— Task directions —
Report each line from the records where the string "degrees" turns up.

— Information shown —
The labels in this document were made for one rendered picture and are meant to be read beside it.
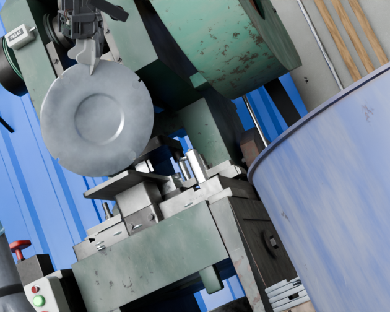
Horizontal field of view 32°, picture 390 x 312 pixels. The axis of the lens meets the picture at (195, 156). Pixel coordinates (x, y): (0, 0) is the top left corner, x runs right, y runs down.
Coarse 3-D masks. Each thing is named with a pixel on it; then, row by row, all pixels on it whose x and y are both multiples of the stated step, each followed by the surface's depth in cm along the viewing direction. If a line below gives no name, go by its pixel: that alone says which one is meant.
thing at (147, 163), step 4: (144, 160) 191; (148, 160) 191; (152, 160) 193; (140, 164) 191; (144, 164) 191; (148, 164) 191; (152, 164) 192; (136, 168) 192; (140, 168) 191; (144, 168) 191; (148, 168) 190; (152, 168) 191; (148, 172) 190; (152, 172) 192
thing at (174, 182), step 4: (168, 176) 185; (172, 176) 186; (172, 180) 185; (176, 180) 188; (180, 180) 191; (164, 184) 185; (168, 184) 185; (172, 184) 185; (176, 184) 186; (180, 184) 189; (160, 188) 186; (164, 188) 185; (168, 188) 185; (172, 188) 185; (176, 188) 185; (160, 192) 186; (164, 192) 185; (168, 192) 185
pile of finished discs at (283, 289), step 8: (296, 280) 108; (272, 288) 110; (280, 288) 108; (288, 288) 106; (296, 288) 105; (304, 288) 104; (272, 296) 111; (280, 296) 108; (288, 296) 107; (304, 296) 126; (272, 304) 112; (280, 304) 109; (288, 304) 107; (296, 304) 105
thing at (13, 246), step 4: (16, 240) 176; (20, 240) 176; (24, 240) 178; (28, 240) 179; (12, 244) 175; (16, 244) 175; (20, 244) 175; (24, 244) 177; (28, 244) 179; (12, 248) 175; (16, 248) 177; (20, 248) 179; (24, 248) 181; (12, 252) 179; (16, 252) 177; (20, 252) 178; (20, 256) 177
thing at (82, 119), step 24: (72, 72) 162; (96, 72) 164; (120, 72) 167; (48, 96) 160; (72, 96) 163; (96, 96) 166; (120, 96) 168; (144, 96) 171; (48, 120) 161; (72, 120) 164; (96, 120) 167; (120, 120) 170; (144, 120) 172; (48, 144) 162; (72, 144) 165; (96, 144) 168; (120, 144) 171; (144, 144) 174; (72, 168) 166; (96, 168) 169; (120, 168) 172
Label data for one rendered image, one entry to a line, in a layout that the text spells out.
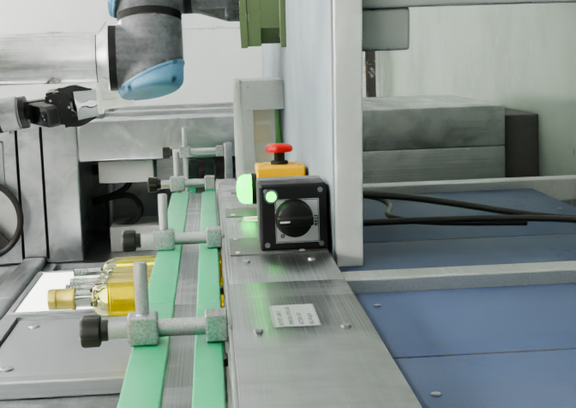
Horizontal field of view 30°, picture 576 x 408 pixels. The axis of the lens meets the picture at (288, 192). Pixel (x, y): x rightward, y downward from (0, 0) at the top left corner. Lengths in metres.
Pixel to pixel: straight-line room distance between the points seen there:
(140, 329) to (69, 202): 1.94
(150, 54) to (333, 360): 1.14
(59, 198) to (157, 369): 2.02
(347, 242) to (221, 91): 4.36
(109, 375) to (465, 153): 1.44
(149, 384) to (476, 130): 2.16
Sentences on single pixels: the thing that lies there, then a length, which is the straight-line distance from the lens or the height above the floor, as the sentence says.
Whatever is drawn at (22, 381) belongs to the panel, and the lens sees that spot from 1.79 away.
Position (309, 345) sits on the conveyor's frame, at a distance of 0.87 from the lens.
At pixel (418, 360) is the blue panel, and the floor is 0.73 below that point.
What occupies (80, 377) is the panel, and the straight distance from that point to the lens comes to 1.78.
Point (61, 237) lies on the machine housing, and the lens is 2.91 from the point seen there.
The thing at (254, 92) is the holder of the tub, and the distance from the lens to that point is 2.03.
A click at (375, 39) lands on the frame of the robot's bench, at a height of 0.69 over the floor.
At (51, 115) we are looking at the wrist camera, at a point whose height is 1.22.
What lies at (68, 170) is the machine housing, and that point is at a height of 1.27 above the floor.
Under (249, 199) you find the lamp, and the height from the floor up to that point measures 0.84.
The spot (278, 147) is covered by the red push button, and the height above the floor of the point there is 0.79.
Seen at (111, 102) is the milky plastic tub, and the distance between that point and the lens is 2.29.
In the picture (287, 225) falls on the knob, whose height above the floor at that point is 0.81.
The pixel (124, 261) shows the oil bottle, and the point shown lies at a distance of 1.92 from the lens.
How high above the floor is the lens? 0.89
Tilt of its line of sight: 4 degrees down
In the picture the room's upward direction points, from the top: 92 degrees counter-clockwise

— Answer below —
Tilt of its line of sight: 4 degrees down
In the picture the room's upward direction points, from the top: 92 degrees counter-clockwise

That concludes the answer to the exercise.